Namun ada sebuah pertanyaan, apakah Nabi saw merasa takut


seandainya beliau dakwah dengan cara terbuka? Misalnya beliau akan
diteror oleh warga Quraisy, dan sebagainya, jawaban tentu tidak demikian.

Nabi saw berdakwah dengan pendekatan personal dan secara


sembunyi-sembunyi bukan lantaran beliau takut melakukan dakwah secara
terbuka. Sebagai Nabi dan Rasul beliau tentu sudah yakin bahwa dalam
menjalankan tugas beliau akan dilindungi Allah swt. namun Allah
mengilhaminya agar beliau berdakwah dengan pendekatan personal, dari
mulut ke mulut dan secara sembunyi-sembunyi itu adalah sebagai suatu
pelajaran bagi umatnya, khususnya para da’i yang akan mewarisi tugas
dakwah beliau, agar mereka waspada dan hati-hati dalam menempuh
upaya-upaya lahiriyah.

Disisi lain pendekatan dakwah secara sembunyi-sembunyi dan bersifat


personal ini akan lebih efektif, khususnya pada saat ini dimana umat islam
masih sedikit jumlahnya.

Hal ini karena pendekatan personal dilakukan secara langsung dan


tatap muka antara da’i (pelaku dakwah) dengan mad’u (objek dakwah),
sehingga hal itu akan memberikan pengaruh tersendiri dibanding misalnya
dakwah secara umum dan terbuka.

Masalah-masalah keagamaan dianggap belum jelas bagi mad’u juga


ajakan mudah dipecahkan, karena dapat langsung menanyakannya kepada
da’i, maka keislaman mereka juga akan lebih mantap.

Dengan dakwah secara sembunyi-sembunyi dan pendekatan secara


personal ini Nabi Muhammad saw telah menggabungkan antara upaya dan
kepasrahan kepada Allah, antara ikhtiar dan tawakal.

Dari sisi lain juga dapat dipetik suatu pelajaran bahwa pelaksanaan
dakwah haruslah selalu mempertimbangkan situasi setempat. Apabila
situasi belum memungkinkan dilakukannya dakwah secara terbuka, maka
pendekatan personal dari mulut ke mulut perlu ditempuh.

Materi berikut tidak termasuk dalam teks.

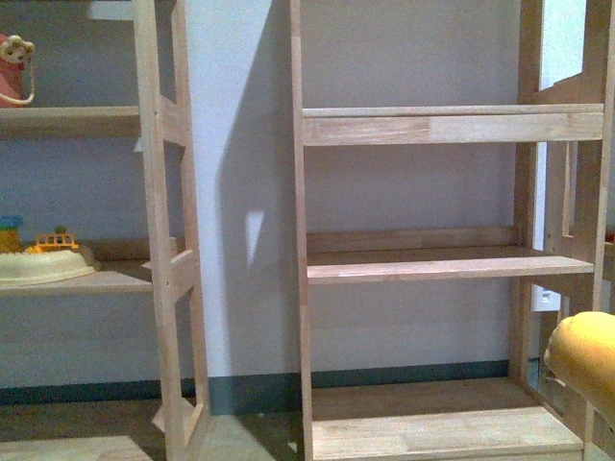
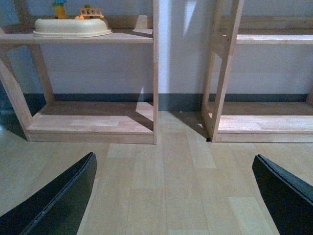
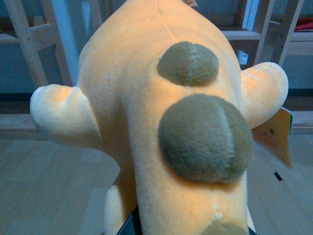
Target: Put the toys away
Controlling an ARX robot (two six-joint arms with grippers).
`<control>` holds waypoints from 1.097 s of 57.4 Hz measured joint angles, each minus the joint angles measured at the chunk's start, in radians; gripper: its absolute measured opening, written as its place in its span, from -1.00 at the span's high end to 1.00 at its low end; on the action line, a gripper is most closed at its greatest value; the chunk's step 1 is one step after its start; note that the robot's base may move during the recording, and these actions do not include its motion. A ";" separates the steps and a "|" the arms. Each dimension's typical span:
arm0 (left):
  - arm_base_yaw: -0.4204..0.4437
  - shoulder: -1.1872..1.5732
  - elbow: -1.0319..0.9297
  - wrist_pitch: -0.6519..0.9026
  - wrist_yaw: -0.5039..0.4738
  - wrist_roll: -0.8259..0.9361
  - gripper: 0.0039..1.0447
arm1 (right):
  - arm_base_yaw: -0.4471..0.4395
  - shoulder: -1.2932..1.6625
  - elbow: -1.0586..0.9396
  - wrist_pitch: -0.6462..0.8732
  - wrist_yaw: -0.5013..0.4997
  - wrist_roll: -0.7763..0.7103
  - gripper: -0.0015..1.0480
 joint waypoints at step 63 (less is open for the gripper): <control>0.000 0.000 0.000 0.000 0.000 0.000 -0.88 | 0.000 0.000 0.000 0.000 0.000 0.000 0.87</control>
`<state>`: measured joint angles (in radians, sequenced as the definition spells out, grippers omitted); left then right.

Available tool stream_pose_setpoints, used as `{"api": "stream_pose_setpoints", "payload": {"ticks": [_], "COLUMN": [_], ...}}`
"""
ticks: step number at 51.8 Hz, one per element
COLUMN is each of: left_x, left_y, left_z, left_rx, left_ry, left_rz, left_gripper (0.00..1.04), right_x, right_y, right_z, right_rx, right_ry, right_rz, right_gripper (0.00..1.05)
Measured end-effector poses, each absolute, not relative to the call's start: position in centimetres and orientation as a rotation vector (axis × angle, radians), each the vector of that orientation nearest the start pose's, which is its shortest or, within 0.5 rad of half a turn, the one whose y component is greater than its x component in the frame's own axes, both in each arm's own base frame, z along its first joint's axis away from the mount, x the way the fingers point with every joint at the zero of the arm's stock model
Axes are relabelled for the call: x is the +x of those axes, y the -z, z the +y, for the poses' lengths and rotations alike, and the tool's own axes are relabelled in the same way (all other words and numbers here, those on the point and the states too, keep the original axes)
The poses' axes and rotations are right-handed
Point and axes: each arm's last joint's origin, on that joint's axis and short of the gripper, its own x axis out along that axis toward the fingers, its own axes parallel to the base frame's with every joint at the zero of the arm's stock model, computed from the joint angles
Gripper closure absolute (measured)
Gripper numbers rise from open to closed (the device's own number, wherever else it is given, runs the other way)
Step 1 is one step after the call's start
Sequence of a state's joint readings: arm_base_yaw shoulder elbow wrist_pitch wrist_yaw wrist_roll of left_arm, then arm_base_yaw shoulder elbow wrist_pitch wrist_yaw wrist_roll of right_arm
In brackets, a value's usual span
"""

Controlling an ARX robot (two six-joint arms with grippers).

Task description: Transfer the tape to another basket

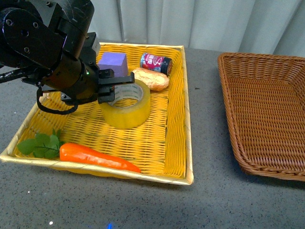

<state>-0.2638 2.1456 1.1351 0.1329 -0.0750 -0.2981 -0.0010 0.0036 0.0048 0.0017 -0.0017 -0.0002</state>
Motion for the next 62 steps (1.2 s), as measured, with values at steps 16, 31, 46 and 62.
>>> {"api": "stream_pose_setpoints", "payload": {"ticks": [16,31,46,62], "left_x": [39.1,39.6,38.9,37.8], "left_y": [-9.1,-17.3,-19.2,-19.4], "left_z": [-11.3,-14.8,-21.3,-25.0], "left_rx": [-0.083,0.135,0.355,0.402], "left_ry": [0.177,0.533,0.774,0.900], "left_rz": [0.836,0.629,0.534,0.489], "left_gripper": [0.89,0.89,0.89,0.89], "right_x": [9.8,9.8,9.8,9.8], "right_y": [-16.5,-16.5,-16.5,-16.5], "right_z": [0.0,0.0,0.0,0.0], "right_rx": [0.000,0.000,0.000,0.000], "right_ry": [-0.002,-0.001,-0.001,-0.001], "right_rz": [-0.003,-0.003,-0.003,-0.003], "right_gripper": [0.09,0.09,0.09,0.09]}}
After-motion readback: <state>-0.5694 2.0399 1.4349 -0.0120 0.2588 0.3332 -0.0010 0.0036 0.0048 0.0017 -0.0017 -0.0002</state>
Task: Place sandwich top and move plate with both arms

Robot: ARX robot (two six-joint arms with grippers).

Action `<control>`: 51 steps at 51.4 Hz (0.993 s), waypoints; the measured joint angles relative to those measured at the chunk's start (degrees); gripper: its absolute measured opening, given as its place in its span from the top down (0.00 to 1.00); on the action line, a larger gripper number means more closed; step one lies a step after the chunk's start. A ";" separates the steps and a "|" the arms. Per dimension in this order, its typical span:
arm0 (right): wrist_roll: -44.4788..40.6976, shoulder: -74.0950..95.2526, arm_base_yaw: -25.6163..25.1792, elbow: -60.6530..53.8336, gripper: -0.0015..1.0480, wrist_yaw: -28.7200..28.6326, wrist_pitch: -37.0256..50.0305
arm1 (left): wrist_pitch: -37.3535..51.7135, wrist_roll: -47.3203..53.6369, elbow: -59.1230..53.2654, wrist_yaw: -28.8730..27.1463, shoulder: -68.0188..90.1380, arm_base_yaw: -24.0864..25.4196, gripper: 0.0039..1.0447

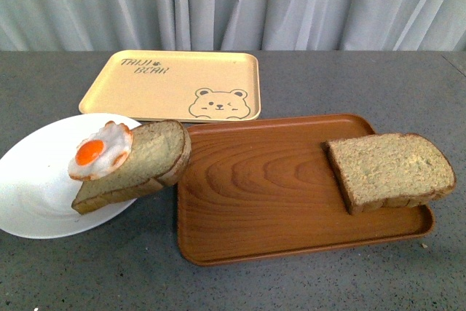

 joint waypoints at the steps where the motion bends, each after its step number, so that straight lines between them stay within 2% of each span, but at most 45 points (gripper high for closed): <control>1: 0.00 0.00 0.00 -0.02 0.09 0.00 0.00 | 0.00 0.00 0.00 0.00 0.00 0.00 0.08; 30: 0.00 0.00 0.00 0.00 0.09 0.00 0.00 | 0.00 0.00 0.00 0.00 0.00 0.00 0.08; 32: 0.55 4.22 0.02 2.71 0.09 4.50 -7.10 | 0.00 0.02 0.00 0.00 -0.02 0.00 0.08; 34: 0.24 13.44 -2.73 6.34 0.09 6.88 -10.91 | 0.00 0.02 0.02 0.00 -0.02 0.00 0.08; 37: -0.15 26.91 -7.74 9.51 0.09 3.63 -5.05 | 0.00 0.02 0.00 0.00 -0.02 0.00 0.08; 39: 0.04 37.83 -11.28 12.15 0.09 -0.48 2.12 | 0.00 0.02 0.00 0.02 -0.02 0.00 0.08; 41: 0.74 45.05 -12.87 14.01 0.09 -3.37 6.69 | 0.00 0.00 0.00 0.00 -0.02 0.00 0.08; 46: 4.26 61.13 -14.71 17.84 0.09 -9.09 15.63 | 0.00 0.02 0.00 0.00 -0.02 0.00 0.08; 51: 7.10 73.83 -14.43 21.03 0.09 -11.28 22.03 | 0.00 0.02 0.00 0.00 -0.02 0.00 0.08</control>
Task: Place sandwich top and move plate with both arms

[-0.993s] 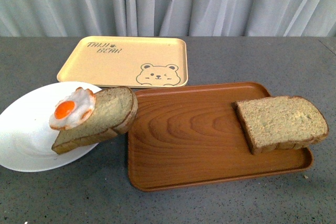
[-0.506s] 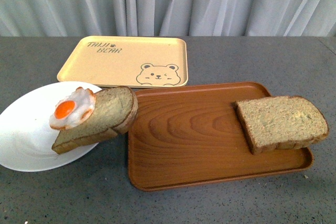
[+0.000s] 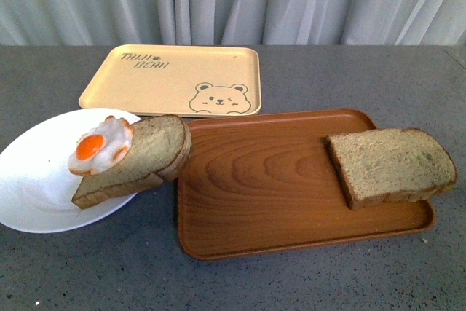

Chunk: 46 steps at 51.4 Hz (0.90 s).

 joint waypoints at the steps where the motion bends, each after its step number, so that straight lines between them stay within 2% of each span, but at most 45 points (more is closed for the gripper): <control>1: 1.01 2.75 0.26 0.74 0.09 -0.37 1.25 | 0.00 0.00 0.00 0.00 0.00 0.00 0.08; 17: 11.06 26.64 4.42 9.99 0.09 -1.97 8.26 | 0.00 0.00 0.00 0.00 0.00 0.00 0.08; 36: 16.39 36.52 9.16 15.32 0.09 -0.44 9.79 | 0.00 0.00 0.00 0.00 0.00 0.00 0.08; 39: 16.90 36.74 9.64 15.43 0.16 -0.22 9.79 | 0.00 0.00 0.00 0.00 0.00 0.00 0.08; 44: 17.75 36.68 10.23 15.45 0.36 0.15 9.73 | 0.00 0.00 0.00 0.00 0.00 0.00 0.08; 46: 18.14 36.57 10.23 15.45 0.41 0.07 9.70 | 0.00 0.00 0.00 0.00 0.00 0.00 0.08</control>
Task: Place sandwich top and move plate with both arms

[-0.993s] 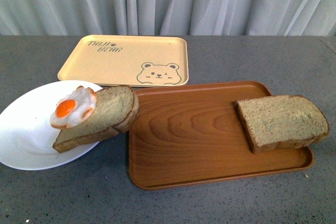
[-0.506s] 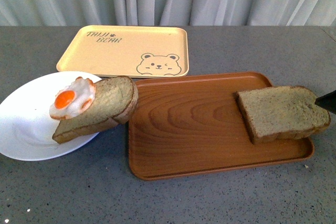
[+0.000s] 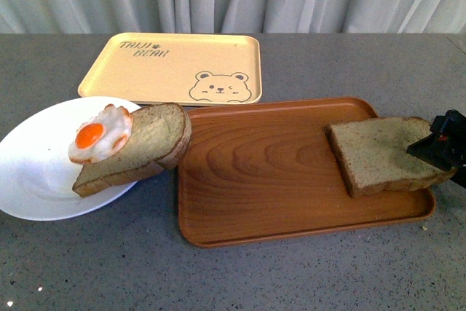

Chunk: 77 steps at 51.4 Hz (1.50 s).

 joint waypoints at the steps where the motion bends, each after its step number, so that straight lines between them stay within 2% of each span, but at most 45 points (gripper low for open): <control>1: 0.28 -0.11 0.00 0.00 0.45 -0.20 0.00 | 0.00 -0.02 0.02 0.00 0.00 0.00 0.08; 10: 1.95 -4.33 0.07 -0.09 0.79 -0.76 -1.22 | 0.00 0.00 0.00 0.00 0.00 0.00 0.08; 16: 3.23 -8.55 1.09 -0.11 0.94 -1.25 -2.56 | 0.00 0.00 0.02 0.00 0.00 0.00 0.08; 19: 3.91 -10.82 2.27 0.07 0.98 -1.20 -3.41 | 0.00 0.00 0.00 0.00 0.00 0.00 0.08; 26: 5.95 -14.23 6.54 2.73 0.98 -0.50 -5.18 | 0.00 0.00 0.00 0.00 0.00 0.00 0.08; 36: 9.94 -13.00 15.78 12.11 0.98 1.44 -6.40 | 0.00 0.00 0.02 0.00 0.00 0.00 0.08; 53: 17.07 3.54 30.32 34.86 0.98 3.54 -7.87 | 0.00 0.00 0.00 0.00 0.00 0.00 0.08; 65: 19.98 13.20 36.52 46.14 0.98 3.98 -10.08 | 0.00 -0.02 0.00 0.00 0.00 0.00 0.08; 77: 21.73 17.31 39.67 50.77 0.98 4.42 -11.76 | 0.00 0.00 0.00 0.00 0.00 0.00 0.08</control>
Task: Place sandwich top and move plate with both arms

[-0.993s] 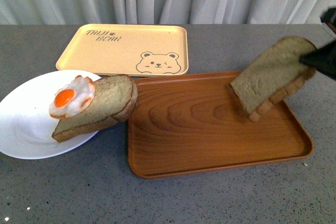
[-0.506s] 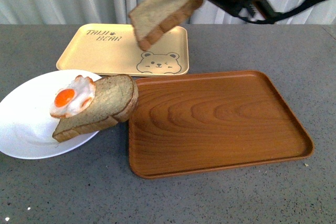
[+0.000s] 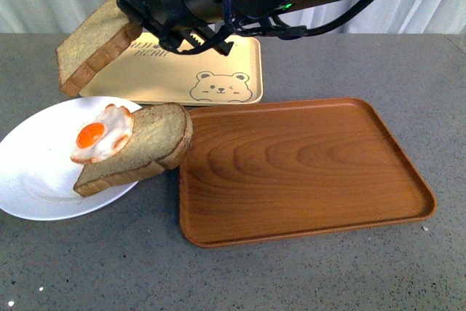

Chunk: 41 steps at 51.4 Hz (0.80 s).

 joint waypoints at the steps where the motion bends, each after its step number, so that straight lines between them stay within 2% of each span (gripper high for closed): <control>1: 0.00 0.11 0.13 0.02 0.98 0.07 -0.07 | 0.00 0.00 0.00 0.00 0.00 0.00 0.08; 10: 0.00 0.63 1.22 -1.42 0.98 0.81 -0.15 | 0.00 0.00 0.00 0.00 0.00 0.00 0.08; 26: -0.02 -2.01 3.41 -12.74 0.97 1.44 2.29 | 0.00 -0.02 0.02 0.00 0.00 0.00 0.08; 32: -0.07 -3.21 3.52 -14.19 0.77 1.49 2.99 | 0.00 0.00 0.00 0.00 0.00 0.00 0.08; 41: -0.50 -7.23 2.58 -18.71 0.40 2.58 5.90 | 0.00 0.00 0.00 0.00 0.00 0.00 0.08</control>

Manakala keadaan sudah berubah, mungkin dapat dipakai pendekatan-


pendekatan yang lain. Dan disinilah sebenarnya letak elastisitas
pendekatan dakwah.
Bahkan al-Buti telah menuturkan, bahwa para ulama telah bersepakat,
apabila jumlah umat islam masih sedikit atau mereka masih dalam
keadaan lemah dimana mereka akan dihancurkan oleh pihak lain apabila
mereka berdakwah secara terbuka, maka mereka perlu menjaga
keselamatan jiwa mereka terlebih dahulu daripada berdakwah dengan
cara-cara terbuka namun kemudian dihancurkan oleh pihak-pihak lain.